Give back, word for word, only the lines from the one containing "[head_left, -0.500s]" to the end of the listing below.

______

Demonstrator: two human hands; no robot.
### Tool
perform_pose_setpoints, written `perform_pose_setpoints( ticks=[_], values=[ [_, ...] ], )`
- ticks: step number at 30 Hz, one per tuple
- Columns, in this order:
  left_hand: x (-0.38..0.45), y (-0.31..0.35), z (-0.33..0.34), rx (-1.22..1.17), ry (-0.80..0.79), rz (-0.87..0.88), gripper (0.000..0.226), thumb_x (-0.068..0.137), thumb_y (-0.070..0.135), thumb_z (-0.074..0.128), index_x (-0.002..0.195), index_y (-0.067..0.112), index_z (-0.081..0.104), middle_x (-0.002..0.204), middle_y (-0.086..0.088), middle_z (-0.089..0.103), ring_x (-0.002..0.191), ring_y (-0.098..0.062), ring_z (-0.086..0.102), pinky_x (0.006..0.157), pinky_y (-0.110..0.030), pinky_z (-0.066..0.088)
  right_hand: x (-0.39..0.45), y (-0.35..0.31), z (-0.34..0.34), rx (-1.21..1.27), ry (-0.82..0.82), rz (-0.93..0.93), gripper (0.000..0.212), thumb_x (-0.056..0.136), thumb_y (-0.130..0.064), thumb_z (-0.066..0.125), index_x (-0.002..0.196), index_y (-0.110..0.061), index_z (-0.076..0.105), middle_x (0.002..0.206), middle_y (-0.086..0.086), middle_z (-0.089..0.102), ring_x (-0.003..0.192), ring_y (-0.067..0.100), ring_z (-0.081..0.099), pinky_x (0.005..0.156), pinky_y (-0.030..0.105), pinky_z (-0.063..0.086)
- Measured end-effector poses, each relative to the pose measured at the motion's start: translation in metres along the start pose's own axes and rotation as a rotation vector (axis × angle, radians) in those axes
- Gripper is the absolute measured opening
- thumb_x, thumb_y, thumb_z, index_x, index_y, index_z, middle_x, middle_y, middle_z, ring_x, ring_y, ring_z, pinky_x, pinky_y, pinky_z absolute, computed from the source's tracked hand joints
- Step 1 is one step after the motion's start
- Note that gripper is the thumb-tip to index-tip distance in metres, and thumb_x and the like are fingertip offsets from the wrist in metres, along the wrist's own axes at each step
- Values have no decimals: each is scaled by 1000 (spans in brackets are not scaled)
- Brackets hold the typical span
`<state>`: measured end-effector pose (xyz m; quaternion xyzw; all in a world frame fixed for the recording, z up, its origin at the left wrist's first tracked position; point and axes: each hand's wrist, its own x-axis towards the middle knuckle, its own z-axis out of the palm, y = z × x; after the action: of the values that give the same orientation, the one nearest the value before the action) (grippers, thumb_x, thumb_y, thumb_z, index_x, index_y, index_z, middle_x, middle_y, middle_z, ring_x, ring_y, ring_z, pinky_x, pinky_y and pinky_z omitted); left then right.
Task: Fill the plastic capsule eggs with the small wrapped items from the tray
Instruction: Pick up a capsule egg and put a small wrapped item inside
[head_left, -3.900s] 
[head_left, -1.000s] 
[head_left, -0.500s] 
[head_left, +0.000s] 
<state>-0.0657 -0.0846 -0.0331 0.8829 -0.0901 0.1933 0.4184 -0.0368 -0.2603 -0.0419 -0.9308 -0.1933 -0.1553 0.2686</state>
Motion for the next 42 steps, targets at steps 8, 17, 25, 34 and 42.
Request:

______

Solved problem →
[head_left, -0.500s] 
[head_left, +0.000s] 
<state>-0.0657 -0.0846 -0.0331 0.8829 -0.0901 0.1933 0.4184 -0.0368 -0.2603 -0.0419 -0.9308 -0.1933 -0.1553 0.2686</state>
Motion for the next 42 steps, targets at steps 8, 17, 25, 34 and 42.
Request:

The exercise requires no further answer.